Work to be completed: Your reply should contain the whole listing below, repeated exactly, and no images.

Data excerpt:
--------------------------------

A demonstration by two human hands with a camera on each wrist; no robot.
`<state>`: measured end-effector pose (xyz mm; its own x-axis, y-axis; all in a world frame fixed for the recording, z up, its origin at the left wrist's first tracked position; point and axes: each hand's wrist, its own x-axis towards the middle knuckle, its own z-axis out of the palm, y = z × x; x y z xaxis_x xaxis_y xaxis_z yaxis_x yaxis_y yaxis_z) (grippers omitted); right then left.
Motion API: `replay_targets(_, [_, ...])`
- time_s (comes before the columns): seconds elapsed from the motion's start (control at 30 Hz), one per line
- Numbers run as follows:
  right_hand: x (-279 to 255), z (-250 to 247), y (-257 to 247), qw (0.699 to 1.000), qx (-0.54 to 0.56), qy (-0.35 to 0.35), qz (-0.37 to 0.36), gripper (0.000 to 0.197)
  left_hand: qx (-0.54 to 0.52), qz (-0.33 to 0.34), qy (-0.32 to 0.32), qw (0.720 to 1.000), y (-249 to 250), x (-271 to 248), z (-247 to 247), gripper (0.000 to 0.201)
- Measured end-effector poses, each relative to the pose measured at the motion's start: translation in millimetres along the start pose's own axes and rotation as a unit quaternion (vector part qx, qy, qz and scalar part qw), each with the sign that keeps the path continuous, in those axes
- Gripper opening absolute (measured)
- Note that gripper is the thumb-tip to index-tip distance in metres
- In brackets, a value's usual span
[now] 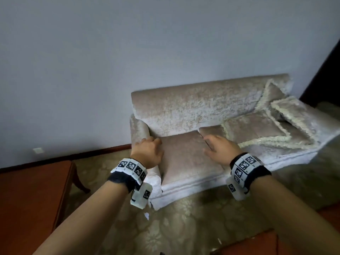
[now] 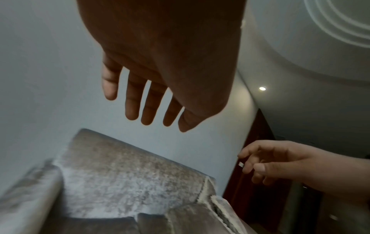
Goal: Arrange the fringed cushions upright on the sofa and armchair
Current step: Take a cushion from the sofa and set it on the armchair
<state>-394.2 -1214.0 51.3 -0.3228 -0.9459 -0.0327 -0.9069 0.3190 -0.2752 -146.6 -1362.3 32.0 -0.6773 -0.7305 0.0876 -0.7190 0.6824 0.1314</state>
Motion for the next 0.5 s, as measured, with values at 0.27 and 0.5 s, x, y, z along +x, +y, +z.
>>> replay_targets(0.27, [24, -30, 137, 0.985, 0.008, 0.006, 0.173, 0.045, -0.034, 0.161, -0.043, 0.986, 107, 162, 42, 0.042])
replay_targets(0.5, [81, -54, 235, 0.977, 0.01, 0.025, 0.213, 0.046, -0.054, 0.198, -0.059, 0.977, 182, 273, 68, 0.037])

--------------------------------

Answer box:
A demonstration by two human hands with a camera on each wrist; no robot.
`<state>`: measured end-effector pose (xyz mm; its own x-axis, y-axis; all in a world frame fixed for the recording, z up, its origin at the left wrist's first tracked position; point and axes: each hand's wrist, its own x-axis towards the middle knuckle, its own z-axis out of the palm, y = z × x; x y z xaxis_x xaxis_y xaxis_z yaxis_x yaxis_y yaxis_z) (grippers omitted); right then left.
Motion API: `replay_targets(_, [_, ...])`
- time_s (comes before the columns): seconds elapsed from the motion's start (control at 30 Hz), one per line
- Numbers run as follows:
  right_hand: x (-279 to 255), z (-250 to 247), y (-257 to 247), qw (0.699 to 1.000), qx (-0.54 to 0.56), qy (-0.35 to 0.35), qz (-0.37 to 0.36), gripper (0.000 to 0.197)
  left_hand: qx (-0.54 to 0.52), qz (-0.33 to 0.34), qy (-0.32 to 0.32), qw (0.720 to 1.000), y (-249 to 250), x (-271 to 248), z (-247 to 247), gripper (0.000 to 0.201)
- Measured end-effector poses, each relative to the pose measured at the motion's start: translation in millimetres along the start pose's own axes and rotation as a unit quaternion (vector part qx, qy, qz and scalar part qw), each with the sign that keeps the path continuous, in those axes
- Gripper opening absolute (measured)
- Note that gripper is the thumb-tip to index-tip distance in metres
- In brackets, a value's usual span
[now] 
[now] 
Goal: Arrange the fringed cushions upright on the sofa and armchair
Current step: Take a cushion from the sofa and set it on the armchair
<state>-394.2 -1214.0 51.3 -0.3228 -0.9459 -0.0327 -0.9069 0.3190 -0.2752 -146.6 -1362.3 32.0 -0.6773 -0.7305 0.0876 -0.7190 0.6824 0.1314</state>
Motion for the next 0.5 s, as measured, with values at 0.27 and 0.5 s, x, y, z along +x, +y, +z.
>>> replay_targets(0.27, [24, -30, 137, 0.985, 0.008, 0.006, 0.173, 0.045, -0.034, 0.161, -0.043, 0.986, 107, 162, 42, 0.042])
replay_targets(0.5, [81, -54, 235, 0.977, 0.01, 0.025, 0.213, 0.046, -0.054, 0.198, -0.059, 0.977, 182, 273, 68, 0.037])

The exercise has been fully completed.